### Work instructions
Tally the lines below containing the word "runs" and give that total alone.

*** Opening of Supplied data ***

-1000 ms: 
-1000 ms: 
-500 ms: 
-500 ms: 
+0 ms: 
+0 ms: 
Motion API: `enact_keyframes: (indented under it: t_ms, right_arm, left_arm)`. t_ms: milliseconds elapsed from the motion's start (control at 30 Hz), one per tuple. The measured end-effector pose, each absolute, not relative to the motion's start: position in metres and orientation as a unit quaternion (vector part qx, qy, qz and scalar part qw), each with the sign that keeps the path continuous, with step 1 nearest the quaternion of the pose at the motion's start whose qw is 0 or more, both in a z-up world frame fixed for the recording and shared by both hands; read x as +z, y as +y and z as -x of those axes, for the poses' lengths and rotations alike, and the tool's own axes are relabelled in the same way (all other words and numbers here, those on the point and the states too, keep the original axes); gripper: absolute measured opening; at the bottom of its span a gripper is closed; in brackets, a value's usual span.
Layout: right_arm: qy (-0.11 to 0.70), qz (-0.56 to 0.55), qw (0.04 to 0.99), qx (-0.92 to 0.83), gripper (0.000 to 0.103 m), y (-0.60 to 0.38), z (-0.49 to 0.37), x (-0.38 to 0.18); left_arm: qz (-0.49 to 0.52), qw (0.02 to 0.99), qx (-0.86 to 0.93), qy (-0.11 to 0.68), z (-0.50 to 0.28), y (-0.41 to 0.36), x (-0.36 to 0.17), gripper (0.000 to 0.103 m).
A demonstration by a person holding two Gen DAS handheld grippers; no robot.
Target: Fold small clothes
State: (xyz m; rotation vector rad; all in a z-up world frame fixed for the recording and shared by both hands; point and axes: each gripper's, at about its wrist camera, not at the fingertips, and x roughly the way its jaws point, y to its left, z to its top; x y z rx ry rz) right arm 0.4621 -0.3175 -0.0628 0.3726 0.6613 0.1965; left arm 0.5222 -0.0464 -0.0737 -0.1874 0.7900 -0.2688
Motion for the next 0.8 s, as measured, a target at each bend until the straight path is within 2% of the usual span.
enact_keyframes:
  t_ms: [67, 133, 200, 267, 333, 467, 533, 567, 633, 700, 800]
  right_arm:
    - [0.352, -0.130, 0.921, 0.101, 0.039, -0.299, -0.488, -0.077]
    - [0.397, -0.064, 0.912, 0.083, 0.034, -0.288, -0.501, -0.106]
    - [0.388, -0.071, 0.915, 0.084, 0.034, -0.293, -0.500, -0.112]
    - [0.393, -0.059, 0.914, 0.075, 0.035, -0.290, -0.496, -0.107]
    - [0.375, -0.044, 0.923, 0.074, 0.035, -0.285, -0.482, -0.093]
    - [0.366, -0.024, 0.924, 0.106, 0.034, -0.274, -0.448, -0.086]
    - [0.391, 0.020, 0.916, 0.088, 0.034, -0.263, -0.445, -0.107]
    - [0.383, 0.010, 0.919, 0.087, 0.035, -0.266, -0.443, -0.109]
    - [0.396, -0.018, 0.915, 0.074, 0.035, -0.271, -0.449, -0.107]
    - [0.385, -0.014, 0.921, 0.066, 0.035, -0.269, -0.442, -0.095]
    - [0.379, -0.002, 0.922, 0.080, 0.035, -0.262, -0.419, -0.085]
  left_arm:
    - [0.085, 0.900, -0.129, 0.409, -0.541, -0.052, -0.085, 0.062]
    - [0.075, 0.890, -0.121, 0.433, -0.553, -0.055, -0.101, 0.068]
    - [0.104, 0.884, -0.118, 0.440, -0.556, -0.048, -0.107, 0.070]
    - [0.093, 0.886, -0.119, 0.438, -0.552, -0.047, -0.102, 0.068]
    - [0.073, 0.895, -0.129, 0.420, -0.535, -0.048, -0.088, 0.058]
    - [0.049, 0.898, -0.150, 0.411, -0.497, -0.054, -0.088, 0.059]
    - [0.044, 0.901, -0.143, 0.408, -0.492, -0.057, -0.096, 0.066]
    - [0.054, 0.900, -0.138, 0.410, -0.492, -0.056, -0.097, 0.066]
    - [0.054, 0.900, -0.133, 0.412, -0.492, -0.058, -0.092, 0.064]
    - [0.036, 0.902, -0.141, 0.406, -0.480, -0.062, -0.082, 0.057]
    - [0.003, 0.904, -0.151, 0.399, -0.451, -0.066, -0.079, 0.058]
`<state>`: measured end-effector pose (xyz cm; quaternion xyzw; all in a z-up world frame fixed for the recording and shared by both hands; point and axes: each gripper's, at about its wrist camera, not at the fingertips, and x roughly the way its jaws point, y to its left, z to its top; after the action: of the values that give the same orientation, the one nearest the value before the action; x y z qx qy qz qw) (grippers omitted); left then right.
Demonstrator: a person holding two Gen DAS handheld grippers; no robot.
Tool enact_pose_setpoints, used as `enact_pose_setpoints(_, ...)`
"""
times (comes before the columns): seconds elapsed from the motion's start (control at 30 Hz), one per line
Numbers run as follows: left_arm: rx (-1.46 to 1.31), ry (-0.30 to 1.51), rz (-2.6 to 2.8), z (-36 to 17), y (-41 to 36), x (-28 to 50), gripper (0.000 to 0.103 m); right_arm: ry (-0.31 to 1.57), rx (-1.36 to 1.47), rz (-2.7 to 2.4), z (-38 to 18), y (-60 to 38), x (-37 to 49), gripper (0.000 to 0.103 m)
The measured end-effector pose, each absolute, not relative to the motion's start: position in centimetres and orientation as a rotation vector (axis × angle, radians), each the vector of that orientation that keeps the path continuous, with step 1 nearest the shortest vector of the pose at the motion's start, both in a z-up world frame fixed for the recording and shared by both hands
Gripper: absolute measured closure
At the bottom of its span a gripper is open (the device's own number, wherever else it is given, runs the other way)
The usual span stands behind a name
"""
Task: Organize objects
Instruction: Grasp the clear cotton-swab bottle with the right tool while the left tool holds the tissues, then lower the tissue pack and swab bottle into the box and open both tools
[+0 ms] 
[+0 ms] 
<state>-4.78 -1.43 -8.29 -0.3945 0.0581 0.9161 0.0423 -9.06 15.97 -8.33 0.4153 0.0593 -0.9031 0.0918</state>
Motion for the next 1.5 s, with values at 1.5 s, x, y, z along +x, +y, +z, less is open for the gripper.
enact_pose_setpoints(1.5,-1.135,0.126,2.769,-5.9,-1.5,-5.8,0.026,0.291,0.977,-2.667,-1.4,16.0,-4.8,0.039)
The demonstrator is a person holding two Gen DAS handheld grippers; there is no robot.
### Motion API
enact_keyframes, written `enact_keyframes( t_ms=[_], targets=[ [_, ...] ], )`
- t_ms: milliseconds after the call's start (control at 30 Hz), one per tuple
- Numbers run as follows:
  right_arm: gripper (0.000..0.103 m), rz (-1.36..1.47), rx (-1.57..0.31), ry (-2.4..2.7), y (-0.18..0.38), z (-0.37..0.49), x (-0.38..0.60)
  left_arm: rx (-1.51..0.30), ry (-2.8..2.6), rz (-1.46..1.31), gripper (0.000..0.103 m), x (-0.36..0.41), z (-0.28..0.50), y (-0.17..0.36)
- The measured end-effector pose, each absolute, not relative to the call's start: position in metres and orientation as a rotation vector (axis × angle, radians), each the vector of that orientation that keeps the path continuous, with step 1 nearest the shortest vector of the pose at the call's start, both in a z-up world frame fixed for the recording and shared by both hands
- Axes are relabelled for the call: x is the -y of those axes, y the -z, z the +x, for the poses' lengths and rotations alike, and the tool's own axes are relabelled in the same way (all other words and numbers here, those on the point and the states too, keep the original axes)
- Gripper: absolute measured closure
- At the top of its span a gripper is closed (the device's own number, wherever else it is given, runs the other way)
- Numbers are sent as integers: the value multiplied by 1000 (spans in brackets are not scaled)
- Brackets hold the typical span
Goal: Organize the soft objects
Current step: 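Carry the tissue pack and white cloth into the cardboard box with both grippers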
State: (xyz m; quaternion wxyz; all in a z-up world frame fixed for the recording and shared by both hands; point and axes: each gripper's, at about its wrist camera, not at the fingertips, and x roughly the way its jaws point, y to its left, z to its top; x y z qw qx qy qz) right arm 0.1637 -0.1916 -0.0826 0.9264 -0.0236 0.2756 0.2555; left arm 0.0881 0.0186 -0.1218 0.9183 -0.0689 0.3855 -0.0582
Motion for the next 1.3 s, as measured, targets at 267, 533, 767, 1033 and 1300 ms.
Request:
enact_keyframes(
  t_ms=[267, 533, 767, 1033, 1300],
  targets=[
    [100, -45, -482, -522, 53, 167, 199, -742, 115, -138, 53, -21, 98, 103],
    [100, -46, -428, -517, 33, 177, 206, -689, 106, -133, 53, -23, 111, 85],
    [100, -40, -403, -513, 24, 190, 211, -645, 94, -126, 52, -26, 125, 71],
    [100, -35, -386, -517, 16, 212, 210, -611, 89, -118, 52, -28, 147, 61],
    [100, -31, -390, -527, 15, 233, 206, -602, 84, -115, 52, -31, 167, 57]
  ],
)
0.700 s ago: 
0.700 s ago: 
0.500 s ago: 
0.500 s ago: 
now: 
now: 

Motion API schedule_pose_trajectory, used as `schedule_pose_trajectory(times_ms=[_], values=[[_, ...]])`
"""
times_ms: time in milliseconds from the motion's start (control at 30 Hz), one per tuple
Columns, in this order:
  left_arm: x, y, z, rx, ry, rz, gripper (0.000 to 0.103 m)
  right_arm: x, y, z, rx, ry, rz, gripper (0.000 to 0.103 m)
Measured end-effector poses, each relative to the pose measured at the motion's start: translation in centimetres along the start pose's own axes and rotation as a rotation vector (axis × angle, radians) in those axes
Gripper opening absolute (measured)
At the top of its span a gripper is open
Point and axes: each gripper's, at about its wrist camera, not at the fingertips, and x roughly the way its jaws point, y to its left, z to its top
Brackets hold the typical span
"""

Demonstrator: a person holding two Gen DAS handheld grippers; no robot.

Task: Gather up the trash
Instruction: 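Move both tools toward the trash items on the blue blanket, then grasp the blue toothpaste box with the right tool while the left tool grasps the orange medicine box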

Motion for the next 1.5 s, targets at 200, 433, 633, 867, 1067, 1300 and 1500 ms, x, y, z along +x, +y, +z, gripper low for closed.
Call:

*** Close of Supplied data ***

### Completed exercise
2